On December 7th, 1941, the Japanese fleet launched two air strikes against the US naval base at Pearl Harbor in Hawaii, dragging the USA into World War II.
They sank eighteen ships and destroyed 188 aircraft, most on the ground, damaging several more ships and a further 159 aircraft. Japanese losses were 29 aircraft, five midget submarines and 64 personnel, plus a further 74 aircraft damaged.
Fleet Admiral Isoroku Yamamoto, Commander-in-Chief of Japan’s Combined Fleet at the outbreak of war, was asked in mid-1941 by then-Prime Minister Fumimaro Konoe about the outcome of a possible war with the United States. Yamamoto replied: “I shall run wild considerably for the first six months or a year but I have utterly no confidence for the second and third years.” He was to be proved prophetic, although he did not live to see his forecast fulfilled.

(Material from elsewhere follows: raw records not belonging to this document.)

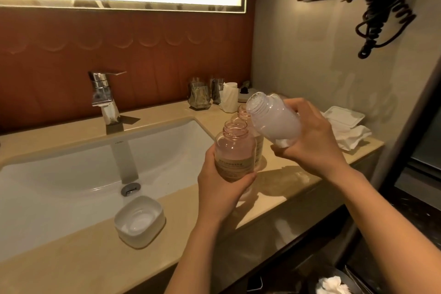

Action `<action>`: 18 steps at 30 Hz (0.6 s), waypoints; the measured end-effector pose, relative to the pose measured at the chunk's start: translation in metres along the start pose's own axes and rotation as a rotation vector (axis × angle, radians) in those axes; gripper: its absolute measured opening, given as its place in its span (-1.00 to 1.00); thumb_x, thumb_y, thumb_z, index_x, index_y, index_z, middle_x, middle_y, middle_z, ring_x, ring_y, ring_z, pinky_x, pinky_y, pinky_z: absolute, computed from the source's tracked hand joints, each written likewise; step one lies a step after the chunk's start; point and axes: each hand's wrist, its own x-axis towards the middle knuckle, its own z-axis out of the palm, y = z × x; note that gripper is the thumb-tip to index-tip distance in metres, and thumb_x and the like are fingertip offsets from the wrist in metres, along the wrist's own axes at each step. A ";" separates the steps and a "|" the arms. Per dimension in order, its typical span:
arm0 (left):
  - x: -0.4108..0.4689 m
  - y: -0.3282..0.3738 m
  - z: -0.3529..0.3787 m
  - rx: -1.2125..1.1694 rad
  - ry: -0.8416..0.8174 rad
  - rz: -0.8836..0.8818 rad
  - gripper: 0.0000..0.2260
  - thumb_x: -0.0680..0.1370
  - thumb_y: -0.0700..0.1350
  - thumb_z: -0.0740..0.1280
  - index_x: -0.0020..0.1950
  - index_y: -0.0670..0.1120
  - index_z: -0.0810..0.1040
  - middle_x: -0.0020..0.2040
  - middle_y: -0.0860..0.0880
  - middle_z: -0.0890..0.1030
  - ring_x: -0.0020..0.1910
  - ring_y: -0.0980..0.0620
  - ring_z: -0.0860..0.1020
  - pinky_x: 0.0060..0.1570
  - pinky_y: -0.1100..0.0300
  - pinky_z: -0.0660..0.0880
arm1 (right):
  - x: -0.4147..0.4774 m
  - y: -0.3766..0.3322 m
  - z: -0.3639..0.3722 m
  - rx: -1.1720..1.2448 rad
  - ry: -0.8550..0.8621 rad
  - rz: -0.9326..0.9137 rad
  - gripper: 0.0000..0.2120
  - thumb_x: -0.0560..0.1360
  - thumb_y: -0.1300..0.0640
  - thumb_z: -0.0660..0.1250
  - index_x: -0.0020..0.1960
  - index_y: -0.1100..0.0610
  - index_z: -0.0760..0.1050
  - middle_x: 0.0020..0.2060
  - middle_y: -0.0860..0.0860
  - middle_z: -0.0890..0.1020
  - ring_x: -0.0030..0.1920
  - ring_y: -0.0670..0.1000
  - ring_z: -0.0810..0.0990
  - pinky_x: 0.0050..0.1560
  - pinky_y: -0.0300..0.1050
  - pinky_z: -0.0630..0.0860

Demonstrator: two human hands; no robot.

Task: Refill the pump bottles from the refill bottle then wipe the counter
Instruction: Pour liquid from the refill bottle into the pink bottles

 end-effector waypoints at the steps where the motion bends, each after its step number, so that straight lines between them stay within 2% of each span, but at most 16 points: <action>1: 0.000 -0.001 -0.001 -0.004 -0.006 0.004 -0.29 0.28 -0.06 0.58 0.31 0.18 0.29 0.12 0.28 0.46 0.05 0.31 0.46 -0.10 0.55 0.44 | 0.001 0.001 0.000 -0.010 -0.007 -0.011 -0.28 0.17 0.16 0.59 0.24 0.09 0.34 0.15 0.03 0.44 0.02 -0.04 0.38 -0.24 -0.38 0.27; 9: 0.002 -0.003 -0.002 -0.030 -0.031 0.020 -0.31 0.28 -0.05 0.58 0.25 0.25 0.26 0.07 0.36 0.42 0.03 0.43 0.43 -0.14 0.59 0.41 | 0.013 0.007 -0.010 -0.111 -0.041 -0.054 -0.23 0.15 0.18 0.58 0.27 0.06 0.32 0.13 0.04 0.43 0.03 0.11 0.46 -0.16 0.04 0.50; 18: 0.003 -0.006 -0.002 -0.044 -0.037 0.049 -0.33 0.29 -0.06 0.58 0.20 0.31 0.25 0.08 0.36 0.42 0.04 0.41 0.43 -0.13 0.60 0.39 | 0.018 0.015 -0.014 -0.158 -0.103 -0.114 -0.23 0.16 0.17 0.59 0.29 0.07 0.32 0.16 0.05 0.43 0.07 0.11 0.47 -0.14 -0.10 0.37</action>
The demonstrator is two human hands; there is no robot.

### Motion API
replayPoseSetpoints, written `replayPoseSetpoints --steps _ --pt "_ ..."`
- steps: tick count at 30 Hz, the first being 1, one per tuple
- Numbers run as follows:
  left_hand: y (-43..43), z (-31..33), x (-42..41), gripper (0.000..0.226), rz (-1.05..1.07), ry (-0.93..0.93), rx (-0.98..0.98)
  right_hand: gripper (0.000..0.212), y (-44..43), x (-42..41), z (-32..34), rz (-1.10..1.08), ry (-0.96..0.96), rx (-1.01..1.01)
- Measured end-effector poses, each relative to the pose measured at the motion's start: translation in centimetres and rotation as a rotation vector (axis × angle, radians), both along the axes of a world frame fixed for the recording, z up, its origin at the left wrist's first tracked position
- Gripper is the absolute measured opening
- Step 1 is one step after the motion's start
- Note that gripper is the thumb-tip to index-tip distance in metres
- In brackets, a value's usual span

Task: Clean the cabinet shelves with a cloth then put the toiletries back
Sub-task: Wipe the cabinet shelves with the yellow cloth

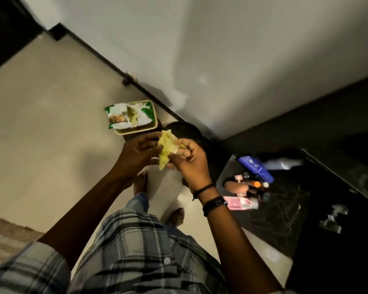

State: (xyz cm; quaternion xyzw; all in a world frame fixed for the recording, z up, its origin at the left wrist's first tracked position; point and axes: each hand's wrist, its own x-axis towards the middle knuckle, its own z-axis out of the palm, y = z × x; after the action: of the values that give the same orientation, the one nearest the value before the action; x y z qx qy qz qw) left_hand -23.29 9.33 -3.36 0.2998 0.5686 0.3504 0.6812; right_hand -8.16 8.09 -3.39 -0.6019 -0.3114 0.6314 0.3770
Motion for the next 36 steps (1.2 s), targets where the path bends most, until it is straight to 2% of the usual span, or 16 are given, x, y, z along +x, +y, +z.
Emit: replayPoseSetpoints --steps 3,7,13,16,18,22,25,29,33,36 --pt "-1.9 1.0 3.5 0.046 -0.128 0.011 0.041 0.05 -3.8 3.4 1.5 -0.095 0.032 0.036" --pt "-4.9 1.9 8.6 0.053 -0.367 0.024 0.144 0.041 -9.8 8.4 3.0 -0.274 0.116 0.031" --pt "-9.6 3.3 17.4 0.037 -0.526 0.077 0.435 0.027 -17.3 15.1 3.7 -0.565 0.309 0.038" --pt "-11.0 3.6 20.8 0.031 -0.569 0.096 0.538 0.024 -19.2 17.2 3.6 -0.653 0.176 0.099" --pt "-11.3 4.0 22.8 0.029 -0.65 0.158 0.726 0.014 -20.0 18.5 3.5 -0.713 0.107 0.125" --pt "-9.9 5.4 26.0 0.024 -0.81 0.402 1.125 0.018 -20.5 21.8 3.5 -0.802 0.057 0.154" --pt "-8.4 7.7 28.5 0.023 -0.932 0.442 1.266 0.02 -20.4 24.5 2.9 -0.894 -0.04 0.17" --pt "-5.8 9.4 31.6 0.038 -1.133 0.636 1.543 0.027 -19.8 27.3 1.0 -0.964 -0.18 0.157" --pt "-2.2 11.0 34.6 0.041 -1.327 0.805 2.061 0.035 -19.2 29.7 -2.6 -0.95 -0.57 0.054" --pt "0.1 12.0 36.4 0.048 -1.499 0.838 2.208 0.033 -18.7 30.6 -4.3 -0.781 -0.827 -0.078"
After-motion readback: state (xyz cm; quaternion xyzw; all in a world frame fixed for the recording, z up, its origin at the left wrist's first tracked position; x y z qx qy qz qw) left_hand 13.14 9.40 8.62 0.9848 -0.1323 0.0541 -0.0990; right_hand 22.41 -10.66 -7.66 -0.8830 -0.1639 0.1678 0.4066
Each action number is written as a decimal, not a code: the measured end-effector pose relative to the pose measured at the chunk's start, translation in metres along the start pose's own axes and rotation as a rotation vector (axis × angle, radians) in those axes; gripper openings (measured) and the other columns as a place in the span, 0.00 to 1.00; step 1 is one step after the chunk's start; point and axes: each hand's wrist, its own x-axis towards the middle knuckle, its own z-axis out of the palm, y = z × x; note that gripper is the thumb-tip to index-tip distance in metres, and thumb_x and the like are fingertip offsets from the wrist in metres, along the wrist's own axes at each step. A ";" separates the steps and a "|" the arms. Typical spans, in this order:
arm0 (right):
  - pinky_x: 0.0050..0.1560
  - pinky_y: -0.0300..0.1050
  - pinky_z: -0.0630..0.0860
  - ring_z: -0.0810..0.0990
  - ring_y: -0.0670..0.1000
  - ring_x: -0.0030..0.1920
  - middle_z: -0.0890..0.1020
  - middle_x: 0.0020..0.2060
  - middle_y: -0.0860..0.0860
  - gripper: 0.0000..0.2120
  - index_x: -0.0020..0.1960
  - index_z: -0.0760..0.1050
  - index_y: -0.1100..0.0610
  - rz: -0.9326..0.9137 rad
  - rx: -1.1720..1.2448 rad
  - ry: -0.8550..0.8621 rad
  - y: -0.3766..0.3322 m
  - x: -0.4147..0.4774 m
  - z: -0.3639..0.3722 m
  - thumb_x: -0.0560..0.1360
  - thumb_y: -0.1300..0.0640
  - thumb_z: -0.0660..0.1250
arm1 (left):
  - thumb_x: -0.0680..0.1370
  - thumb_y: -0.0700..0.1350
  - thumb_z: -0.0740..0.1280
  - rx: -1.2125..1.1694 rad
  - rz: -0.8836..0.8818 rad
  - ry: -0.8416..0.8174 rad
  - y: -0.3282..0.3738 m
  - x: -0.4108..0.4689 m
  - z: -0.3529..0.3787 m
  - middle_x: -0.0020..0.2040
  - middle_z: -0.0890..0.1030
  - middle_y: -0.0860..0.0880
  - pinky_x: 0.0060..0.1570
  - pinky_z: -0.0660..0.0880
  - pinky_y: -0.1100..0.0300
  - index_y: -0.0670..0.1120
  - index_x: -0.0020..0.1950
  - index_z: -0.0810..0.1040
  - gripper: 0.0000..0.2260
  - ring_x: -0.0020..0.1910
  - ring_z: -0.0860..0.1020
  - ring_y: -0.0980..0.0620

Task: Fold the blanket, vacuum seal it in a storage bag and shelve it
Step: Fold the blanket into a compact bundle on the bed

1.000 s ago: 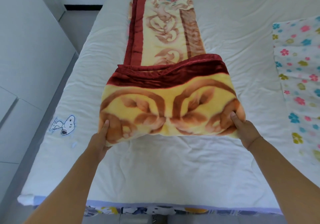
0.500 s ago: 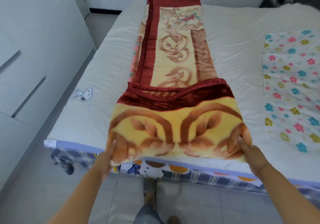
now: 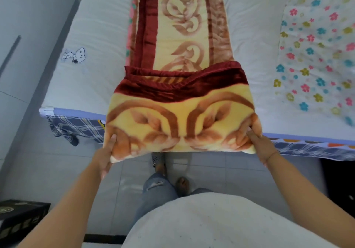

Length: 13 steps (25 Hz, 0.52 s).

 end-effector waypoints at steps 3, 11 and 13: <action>0.53 0.46 0.67 0.74 0.55 0.53 0.77 0.57 0.57 0.27 0.66 0.71 0.67 -0.005 -0.012 0.009 -0.027 0.013 0.005 0.79 0.46 0.62 | 0.66 0.63 0.72 0.017 -0.030 0.046 0.049 0.012 0.004 0.57 0.81 0.43 0.53 0.77 0.48 0.39 0.63 0.74 0.36 0.54 0.80 0.45; 0.60 0.56 0.76 0.80 0.54 0.57 0.81 0.58 0.55 0.53 0.60 0.77 0.57 -0.067 0.306 0.009 -0.185 0.118 -0.016 0.43 0.28 0.78 | 0.76 0.51 0.67 0.053 0.198 -0.243 0.270 0.057 0.056 0.51 0.83 0.49 0.47 0.77 0.52 0.47 0.59 0.78 0.14 0.53 0.79 0.50; 0.52 0.49 0.77 0.80 0.50 0.55 0.82 0.55 0.50 0.35 0.59 0.78 0.54 -0.145 0.408 -0.069 -0.248 0.115 -0.012 0.58 0.35 0.77 | 0.78 0.42 0.65 0.037 0.235 -0.220 0.318 0.082 0.072 0.49 0.81 0.50 0.46 0.76 0.53 0.49 0.58 0.76 0.09 0.52 0.77 0.50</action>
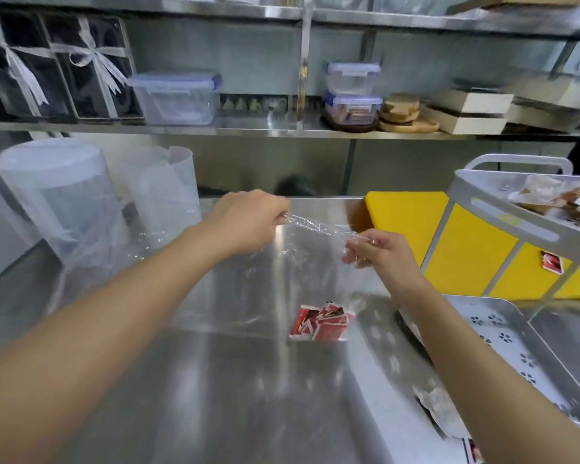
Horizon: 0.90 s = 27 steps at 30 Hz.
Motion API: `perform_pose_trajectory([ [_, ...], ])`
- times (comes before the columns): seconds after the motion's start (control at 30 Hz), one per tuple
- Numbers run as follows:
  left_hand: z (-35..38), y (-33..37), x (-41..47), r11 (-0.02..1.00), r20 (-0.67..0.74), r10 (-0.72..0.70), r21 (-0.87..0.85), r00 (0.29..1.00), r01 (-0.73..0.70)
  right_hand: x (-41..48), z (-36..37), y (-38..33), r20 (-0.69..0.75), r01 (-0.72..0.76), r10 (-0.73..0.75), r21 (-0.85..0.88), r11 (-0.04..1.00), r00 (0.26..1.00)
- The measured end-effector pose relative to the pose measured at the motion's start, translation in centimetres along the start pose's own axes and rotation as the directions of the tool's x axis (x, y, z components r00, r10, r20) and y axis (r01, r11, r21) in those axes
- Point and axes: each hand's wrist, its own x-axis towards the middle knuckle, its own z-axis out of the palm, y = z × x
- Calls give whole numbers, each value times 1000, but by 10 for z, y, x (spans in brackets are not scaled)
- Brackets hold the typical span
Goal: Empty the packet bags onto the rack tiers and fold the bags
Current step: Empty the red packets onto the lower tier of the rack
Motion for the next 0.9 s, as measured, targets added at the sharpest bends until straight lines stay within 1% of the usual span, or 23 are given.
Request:
perform_pose_trajectory([
  [0.03,-5,0,2,999,-50,-9,-47,999,7,0,-1,-4,-59,25,-21,64,998,998],
  [0.07,-8,-1,4,995,-64,-22,-96,998,16,1,-3,-6,-99,38,-28,102,994,995],
  [0.1,-11,-2,5,993,-29,-23,-120,999,20,2,-4,-6,-104,42,-31,104,994,994],
  [0.17,-10,-1,4,996,111,-9,-87,994,19,2,-4,-4,-29,18,-18,-6,1000,999],
  [0.2,-7,0,3,998,113,-10,-62,994,17,0,-4,-1,-6,13,-13,-53,999,1000],
  [0.23,-6,1,4,999,52,-9,-51,999,11,-1,-4,1,-18,15,-16,-53,998,1000],
  [0.3,-7,4,9,999,-90,0,-44,996,-4,-3,-6,-2,-83,32,-31,18,999,996],
  [0.37,-11,8,16,1000,-101,19,2,995,-19,-3,-7,-6,-109,51,-46,43,998,993],
  [0.43,-16,13,22,995,-97,75,66,992,-69,-2,-7,-8,-133,47,-35,85,995,990],
  [0.5,-15,17,27,983,-181,139,147,974,-113,-2,-10,-12,-158,19,12,193,981,987],
  [0.57,-12,20,32,981,-278,151,157,949,-110,-4,-14,-14,-152,-26,77,311,950,985],
  [0.63,-5,23,38,990,-357,124,105,926,-93,-6,-16,-15,-121,-82,135,371,925,983],
  [0.73,7,30,44,997,-388,50,-34,920,-68,-12,-20,-15,-27,-166,197,431,887,980],
  [0.8,15,37,45,987,-412,-3,-149,911,-64,-16,-26,-12,62,-236,239,508,828,969],
  [0.87,22,48,46,967,-405,-55,-249,913,-53,-24,-32,-6,174,-312,260,582,751,950],
  [0.9,25,55,46,953,-372,-80,-302,925,-39,-29,-35,-1,223,-344,262,587,733,939],
])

Japan would go down to ignominious defeat, losing over 2.7 million fatal casualties (almost 4% of her pre-war population), and causing many times that number of deaths, most to innocent civilians and prisoners of war. It took her many years to recover, and the psychological scars of her defeat remain evident to this day.
Let’s remember the 2,386 Americans who died in the attack on Pearl Harbor (including 55 civilians, most killed by unexploded American anti-aircraft shells falling back to earth) and the 1,139 who were wounded. Many more US casualties would follow until peace was restored in August 1945.
Peter
Looks like the Arizona is still leaking oil.
I could see the Arizona still leaking oil when I was briefly there in 1978. A somber sight to a sailor.